***** MATERIAL PROVIDED

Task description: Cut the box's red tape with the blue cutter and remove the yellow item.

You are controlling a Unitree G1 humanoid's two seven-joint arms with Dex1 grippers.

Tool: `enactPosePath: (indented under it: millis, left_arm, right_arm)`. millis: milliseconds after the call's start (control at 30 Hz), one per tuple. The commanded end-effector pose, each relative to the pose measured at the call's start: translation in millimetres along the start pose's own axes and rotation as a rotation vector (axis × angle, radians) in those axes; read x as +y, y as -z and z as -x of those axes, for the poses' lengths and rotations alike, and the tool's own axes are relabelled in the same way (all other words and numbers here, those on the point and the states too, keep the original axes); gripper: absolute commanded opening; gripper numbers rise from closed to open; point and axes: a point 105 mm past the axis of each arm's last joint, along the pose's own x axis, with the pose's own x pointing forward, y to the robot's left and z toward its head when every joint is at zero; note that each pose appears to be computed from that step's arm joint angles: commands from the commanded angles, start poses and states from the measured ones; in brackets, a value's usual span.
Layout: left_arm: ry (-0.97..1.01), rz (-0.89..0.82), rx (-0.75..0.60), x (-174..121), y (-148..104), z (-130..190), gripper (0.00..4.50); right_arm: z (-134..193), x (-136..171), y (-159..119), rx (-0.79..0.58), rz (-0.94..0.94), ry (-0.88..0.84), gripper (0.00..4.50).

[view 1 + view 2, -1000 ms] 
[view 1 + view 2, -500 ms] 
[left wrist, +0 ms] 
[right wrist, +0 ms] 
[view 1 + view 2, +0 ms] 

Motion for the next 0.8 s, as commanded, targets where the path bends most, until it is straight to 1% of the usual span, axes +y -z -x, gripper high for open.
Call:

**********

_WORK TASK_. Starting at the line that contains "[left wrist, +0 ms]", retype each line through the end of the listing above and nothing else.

_EXERCISE RESPONSE_.
[left wrist, +0 ms] 
[right wrist, +0 ms] 
[view 1 + view 2, +0 ms] 

Motion for the next 0.8 s, as commanded, targets where the path bends most, until it is straight to 1% of the usual span, axes +y -z -x, gripper high for open.
Call:

No further output is required for this exercise.